Half a dozen more men joined the two soldiers. They all stared at Lily in disbelief. The older soldier called the others to attention.

“Go down and escort the Lady of Salem back inside her Citadel,” he said crisply. The two soldiers stiffened and saluted.

“Yes, Captain Leto,” they chorused, then rushed off to obey.

Lily stared up at the men on the wall, holding her tongue. Silently, she took in their clothes, which seemed to be made of a new kind of fabric that looked a bit like leather but moved and bent with more ease. The weapons were strange to her as well. From what she could see, most of the soldiers were carrying crossbows, but not old-fashioned crossbows. These were high-tech and looked lethal. In fact, very little about this place struck Lily as medieval—somehow it seemed both modern and old at the same time.

And, judging from everyone’s deferential tone, apparently she looked like their ruler. Before she could crack that mystery, two soldiers who were hardly older than she was called to her from the beach.

“Would you like us to come up the rise and carry you down, Lady?” one of them asked, still out of breath from running to get her.

“Of course not,” Lily replied warily. “I can make it down to you just fine.”

She had no idea what was expected of her at this point, or more accurately, what was expected of this Lady of Salem they seemed to be confusing her with. Regardless, Lily didn’t want two armed soldiers carrying her anywhere. She half walked, half slid her way down to them. The two soldiers flanked her, waiting for her to take the lead.

“Which way?” she asked in as neutral a voice as she could manage.

The two soldiers shared a confused look, but quickly collected themselves and led Lily around the side of the Citadel to a path that didn’t exist on her version of this beach. She tried to act as naturally as she could, even though she had no idea what passed for natural here. Her eyes darted down to the odd, vicious-looking sidearms strapped to the soldiers’ belts. She guessed that her best bet at making it through this episode was to play along.

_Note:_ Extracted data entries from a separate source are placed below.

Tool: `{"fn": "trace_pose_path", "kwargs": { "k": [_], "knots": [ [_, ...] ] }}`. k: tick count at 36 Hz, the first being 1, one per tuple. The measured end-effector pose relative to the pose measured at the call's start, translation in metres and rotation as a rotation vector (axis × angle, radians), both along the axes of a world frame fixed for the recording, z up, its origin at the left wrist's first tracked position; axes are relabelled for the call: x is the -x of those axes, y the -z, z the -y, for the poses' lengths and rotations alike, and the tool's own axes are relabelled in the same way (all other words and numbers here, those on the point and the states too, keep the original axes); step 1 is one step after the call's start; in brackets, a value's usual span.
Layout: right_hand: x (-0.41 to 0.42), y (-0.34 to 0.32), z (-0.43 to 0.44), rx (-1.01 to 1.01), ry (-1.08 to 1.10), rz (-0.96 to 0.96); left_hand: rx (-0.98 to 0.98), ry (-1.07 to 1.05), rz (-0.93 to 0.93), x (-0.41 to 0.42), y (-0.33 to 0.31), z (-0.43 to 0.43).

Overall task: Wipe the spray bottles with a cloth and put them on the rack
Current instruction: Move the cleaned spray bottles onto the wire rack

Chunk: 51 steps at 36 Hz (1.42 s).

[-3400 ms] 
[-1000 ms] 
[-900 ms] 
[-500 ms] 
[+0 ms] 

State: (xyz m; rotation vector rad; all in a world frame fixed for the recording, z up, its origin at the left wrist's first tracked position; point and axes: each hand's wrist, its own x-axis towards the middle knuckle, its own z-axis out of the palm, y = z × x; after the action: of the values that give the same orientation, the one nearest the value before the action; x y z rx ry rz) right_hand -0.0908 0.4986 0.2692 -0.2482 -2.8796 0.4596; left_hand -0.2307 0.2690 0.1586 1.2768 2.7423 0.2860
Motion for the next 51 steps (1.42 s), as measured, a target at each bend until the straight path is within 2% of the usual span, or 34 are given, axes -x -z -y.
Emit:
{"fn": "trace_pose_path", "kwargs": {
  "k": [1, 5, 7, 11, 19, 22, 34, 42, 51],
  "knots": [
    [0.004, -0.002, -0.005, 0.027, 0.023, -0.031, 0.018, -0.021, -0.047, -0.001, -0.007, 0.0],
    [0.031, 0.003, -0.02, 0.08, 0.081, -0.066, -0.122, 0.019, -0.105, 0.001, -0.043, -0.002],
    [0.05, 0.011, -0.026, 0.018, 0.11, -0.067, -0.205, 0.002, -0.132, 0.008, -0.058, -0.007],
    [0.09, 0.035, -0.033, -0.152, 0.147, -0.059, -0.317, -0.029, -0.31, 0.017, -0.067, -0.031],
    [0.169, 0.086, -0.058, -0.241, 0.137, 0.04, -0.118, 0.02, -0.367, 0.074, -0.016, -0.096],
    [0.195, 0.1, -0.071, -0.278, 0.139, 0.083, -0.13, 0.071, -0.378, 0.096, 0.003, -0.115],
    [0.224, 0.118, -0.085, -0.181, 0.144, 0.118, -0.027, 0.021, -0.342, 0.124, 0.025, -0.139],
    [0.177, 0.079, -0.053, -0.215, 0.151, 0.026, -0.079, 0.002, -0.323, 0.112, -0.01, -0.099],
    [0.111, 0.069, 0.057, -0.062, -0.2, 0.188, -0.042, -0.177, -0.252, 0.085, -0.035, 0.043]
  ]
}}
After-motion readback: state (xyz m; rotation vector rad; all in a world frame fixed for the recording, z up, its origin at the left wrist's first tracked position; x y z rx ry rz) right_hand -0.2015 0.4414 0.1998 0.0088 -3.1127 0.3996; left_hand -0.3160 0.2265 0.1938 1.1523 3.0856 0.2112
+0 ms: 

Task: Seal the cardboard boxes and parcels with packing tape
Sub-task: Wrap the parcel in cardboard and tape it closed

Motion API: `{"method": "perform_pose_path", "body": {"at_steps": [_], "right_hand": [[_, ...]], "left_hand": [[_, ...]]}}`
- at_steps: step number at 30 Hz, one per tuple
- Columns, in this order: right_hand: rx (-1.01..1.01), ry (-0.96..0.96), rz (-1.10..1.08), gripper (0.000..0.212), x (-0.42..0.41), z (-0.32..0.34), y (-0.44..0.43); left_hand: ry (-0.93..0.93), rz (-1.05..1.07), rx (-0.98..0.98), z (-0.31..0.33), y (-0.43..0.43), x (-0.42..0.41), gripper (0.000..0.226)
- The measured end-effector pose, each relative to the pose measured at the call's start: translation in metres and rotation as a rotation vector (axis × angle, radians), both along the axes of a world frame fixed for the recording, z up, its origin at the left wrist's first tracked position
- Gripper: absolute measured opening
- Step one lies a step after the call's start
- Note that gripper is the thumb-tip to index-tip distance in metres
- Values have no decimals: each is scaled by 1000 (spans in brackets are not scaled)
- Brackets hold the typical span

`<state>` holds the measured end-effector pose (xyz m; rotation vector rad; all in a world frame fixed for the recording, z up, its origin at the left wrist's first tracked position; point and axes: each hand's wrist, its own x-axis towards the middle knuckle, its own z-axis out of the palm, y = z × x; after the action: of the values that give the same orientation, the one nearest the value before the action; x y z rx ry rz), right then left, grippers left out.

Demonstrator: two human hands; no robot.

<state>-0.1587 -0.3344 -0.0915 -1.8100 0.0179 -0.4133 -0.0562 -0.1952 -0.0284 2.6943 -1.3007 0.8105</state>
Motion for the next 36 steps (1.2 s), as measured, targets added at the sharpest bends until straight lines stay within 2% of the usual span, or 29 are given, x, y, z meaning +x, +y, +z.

It was a long walk around. The Citadel was a castle on top of the highest hill, surrounded by a circular wall that was backed up against the ocean. Ballooning out from the seawall that Lily had walked alongside stretched a much larger wall that seemed to go on forever. Lily tried to see around it and decided that this larger wall must encircle the whole city. She scoured the landscape for something familiar but saw no landmarks she knew. The tallest buildings of a strange city poked up above the massive wall. Looking at the soaring spires, Lily had to forcibly calm her breathing so she didn’t start to hyperventilate. A busy metropolis had somehow sprung up to replace her little town.

From her vantage point on the Citadel hill, Lily could see a section of the city. It was dense and imposing, but the buildings were not the modern glass-and-steel skyscrapers she was used to seeing in her world. There were no rigid pillars of concrete, rising like arrogant middle fingers into the sky. Instead, a congregation of airy hives and nests spiraled and arched into the air in twisting ringlets, dripping green plants off their tiered sides. This city bloomed with vegetation on every available surface. It looked like a latticed bouquet, reaching high into the sky.

“Lady? Would you care to open the gate?” asked the soldier on her left. They had come to a stop while Lily had been gawking and now waited expectantly. She looked up at the massive portcullis in front of her, feeling exposed and vulnerable. Did they expect her to lift it up with her bare hands?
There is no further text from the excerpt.